Search the listing below, and show each line that includes the word "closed".

= = = = =

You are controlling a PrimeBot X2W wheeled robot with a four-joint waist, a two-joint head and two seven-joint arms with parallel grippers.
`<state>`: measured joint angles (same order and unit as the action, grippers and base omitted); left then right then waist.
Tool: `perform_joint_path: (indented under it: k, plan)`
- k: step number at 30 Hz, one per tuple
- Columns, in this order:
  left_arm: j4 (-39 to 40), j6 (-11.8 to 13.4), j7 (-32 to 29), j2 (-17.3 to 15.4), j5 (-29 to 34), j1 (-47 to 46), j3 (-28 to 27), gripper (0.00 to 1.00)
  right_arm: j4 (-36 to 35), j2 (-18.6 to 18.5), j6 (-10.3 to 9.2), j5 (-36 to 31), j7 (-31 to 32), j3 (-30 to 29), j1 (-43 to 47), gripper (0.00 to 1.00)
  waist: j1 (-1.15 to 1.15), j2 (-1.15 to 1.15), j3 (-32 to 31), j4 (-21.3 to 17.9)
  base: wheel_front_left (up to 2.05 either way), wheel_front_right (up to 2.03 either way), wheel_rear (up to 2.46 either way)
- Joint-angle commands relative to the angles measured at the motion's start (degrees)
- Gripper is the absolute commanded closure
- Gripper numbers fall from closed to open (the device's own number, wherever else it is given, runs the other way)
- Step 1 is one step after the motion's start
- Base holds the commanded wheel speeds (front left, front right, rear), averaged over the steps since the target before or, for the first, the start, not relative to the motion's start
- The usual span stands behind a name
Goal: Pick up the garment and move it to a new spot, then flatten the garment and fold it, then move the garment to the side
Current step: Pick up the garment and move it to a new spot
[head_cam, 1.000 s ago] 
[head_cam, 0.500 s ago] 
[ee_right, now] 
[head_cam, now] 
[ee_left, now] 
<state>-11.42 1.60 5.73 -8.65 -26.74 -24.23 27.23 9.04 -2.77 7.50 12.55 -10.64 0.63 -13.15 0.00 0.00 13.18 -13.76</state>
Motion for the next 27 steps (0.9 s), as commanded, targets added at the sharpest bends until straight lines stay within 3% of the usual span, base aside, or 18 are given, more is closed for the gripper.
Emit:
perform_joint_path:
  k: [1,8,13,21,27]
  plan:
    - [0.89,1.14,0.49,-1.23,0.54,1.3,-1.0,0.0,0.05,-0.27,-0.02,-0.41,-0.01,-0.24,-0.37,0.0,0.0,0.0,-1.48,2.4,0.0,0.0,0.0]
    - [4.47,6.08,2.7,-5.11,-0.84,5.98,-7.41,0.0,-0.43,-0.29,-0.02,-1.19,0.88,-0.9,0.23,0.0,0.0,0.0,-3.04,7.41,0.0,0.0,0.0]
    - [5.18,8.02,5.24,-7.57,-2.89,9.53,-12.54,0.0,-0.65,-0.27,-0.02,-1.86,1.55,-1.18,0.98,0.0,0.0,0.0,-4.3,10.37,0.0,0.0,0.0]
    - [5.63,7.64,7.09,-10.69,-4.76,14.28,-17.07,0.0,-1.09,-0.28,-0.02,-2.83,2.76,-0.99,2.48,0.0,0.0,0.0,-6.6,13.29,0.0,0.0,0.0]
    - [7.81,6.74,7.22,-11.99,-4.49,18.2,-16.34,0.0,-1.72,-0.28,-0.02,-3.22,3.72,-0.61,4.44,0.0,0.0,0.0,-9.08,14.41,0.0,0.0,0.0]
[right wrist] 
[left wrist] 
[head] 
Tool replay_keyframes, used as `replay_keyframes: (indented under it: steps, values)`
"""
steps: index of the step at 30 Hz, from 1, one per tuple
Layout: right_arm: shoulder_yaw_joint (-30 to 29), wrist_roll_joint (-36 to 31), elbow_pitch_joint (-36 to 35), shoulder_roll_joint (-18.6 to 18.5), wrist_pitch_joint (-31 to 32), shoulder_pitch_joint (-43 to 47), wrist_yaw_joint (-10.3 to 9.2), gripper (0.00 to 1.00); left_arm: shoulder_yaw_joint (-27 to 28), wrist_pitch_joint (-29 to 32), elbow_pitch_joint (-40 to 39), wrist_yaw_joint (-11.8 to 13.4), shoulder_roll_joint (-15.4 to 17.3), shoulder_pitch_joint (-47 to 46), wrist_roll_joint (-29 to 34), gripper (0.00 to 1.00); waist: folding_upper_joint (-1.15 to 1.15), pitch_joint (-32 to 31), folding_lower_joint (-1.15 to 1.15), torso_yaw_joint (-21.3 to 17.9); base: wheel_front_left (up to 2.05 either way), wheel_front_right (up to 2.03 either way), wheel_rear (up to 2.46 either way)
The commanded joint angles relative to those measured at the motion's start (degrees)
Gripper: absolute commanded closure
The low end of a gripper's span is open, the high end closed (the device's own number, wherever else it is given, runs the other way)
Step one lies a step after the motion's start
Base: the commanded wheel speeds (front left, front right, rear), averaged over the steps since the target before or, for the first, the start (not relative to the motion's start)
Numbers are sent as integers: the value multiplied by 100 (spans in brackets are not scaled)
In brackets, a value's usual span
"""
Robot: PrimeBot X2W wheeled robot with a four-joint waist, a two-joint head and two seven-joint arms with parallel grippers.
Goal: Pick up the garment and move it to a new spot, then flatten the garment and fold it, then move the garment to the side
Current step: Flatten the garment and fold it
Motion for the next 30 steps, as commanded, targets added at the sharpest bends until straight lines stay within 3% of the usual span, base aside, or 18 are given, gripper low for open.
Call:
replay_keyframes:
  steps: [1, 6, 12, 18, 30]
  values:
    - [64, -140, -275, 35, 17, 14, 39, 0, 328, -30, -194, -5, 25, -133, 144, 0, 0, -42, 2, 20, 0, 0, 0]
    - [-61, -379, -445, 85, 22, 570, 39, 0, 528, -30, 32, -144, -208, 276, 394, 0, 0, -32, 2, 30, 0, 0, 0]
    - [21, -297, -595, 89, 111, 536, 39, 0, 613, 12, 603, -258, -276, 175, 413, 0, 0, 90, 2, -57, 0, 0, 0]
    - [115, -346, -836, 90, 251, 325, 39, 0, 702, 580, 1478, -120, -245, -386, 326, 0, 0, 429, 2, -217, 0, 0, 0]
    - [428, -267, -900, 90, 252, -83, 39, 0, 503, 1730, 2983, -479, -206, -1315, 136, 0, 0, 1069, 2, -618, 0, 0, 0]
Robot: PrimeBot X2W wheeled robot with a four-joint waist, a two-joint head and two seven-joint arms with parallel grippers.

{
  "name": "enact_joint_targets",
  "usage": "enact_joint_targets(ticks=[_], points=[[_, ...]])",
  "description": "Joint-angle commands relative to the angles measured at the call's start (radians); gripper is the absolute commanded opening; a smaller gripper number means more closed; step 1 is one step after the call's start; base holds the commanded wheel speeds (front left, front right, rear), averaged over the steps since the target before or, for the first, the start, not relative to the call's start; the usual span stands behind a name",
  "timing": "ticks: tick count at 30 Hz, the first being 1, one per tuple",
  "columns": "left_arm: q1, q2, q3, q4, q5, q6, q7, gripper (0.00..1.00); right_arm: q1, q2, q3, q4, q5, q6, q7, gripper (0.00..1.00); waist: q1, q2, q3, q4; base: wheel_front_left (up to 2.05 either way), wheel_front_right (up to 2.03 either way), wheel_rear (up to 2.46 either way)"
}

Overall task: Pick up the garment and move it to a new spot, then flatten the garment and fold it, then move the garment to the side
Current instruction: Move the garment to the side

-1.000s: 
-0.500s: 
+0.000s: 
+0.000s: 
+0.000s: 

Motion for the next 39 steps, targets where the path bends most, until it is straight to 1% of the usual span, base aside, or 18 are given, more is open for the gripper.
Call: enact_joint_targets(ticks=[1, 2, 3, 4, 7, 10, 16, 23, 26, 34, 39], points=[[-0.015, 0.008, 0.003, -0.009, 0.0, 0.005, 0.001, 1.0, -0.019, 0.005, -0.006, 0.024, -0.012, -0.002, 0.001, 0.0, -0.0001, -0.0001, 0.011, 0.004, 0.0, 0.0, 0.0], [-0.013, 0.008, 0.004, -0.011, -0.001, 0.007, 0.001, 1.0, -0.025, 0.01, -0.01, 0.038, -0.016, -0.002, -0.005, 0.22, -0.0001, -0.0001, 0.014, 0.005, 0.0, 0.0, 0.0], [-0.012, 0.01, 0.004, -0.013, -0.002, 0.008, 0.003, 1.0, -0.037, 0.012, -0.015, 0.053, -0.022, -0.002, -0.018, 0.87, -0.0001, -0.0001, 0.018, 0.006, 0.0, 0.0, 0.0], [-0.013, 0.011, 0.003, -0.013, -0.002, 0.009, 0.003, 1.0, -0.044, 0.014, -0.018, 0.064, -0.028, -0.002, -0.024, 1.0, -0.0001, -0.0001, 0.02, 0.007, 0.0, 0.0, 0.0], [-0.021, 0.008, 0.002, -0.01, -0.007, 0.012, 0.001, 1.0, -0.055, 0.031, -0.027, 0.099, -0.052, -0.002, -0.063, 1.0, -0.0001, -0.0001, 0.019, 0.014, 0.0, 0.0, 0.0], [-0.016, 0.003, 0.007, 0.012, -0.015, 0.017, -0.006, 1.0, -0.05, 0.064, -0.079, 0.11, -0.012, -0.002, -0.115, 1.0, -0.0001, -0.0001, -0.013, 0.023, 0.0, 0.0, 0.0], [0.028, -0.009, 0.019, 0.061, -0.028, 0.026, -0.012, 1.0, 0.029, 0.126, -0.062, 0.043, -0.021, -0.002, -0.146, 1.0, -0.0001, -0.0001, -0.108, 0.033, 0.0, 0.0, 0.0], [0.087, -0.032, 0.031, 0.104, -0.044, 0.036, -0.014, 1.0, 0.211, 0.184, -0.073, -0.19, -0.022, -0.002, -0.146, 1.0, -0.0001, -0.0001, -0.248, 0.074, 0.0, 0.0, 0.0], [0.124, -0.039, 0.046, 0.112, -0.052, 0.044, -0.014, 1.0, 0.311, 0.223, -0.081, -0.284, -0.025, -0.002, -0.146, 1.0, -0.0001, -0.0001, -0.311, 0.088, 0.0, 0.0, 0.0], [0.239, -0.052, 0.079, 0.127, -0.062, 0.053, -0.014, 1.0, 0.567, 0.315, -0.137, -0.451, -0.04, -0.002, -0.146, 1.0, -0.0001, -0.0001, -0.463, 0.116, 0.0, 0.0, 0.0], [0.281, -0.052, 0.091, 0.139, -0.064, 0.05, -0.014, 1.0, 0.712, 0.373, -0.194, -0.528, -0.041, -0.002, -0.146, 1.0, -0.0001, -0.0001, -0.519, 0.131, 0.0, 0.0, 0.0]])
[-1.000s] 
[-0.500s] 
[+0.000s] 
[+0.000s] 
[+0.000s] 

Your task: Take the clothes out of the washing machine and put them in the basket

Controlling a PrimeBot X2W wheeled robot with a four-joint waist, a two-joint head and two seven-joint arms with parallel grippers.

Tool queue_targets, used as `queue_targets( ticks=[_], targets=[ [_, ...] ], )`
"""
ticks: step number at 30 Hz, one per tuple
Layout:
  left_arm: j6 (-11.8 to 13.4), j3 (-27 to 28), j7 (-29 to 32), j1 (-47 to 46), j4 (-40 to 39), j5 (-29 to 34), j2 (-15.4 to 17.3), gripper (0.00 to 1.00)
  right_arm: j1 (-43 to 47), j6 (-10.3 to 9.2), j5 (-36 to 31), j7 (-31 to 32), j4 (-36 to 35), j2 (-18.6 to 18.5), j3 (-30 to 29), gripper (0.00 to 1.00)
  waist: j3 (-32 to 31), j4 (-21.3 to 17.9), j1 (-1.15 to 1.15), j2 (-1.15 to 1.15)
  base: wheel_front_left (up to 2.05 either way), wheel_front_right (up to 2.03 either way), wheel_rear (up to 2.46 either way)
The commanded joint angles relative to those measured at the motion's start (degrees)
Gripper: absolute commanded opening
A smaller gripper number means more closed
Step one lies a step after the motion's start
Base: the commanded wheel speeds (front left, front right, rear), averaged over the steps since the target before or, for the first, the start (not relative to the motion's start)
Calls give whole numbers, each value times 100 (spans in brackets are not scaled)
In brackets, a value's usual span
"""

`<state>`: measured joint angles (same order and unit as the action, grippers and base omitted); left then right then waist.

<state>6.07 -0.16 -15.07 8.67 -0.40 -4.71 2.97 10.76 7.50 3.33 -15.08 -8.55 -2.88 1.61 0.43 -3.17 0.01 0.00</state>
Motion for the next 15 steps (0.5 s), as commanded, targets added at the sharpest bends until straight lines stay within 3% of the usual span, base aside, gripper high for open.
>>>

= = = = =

**ANSWER TO THE EXERCISE:**
- Gripper numbers fall from closed to open (the device's own number, wherever else it is given, runs the other way)
Motion for the next 27 steps (0.9 s), as commanded, targets added at the sharpest bends until straight lines stay within 3% of the usual span, base aside, or 18 are given, more is closed for the gripper.
The low end of a gripper's span is open, the high end closed (the device's own number, wherever else it is given, runs the other way)
  "description": "Joint-angle commands relative to the angles measured at the call's start (radians); gripper is the absolute commanded opening; a smaller gripper number means more closed; step 1 is one step after the call's start; base holds the commanded wheel speeds (front left, front right, rear), averaged over the steps since the target before or, for the first, the start, not relative to the call's start; the usual span stands behind a name",
A smaller gripper number means more closed

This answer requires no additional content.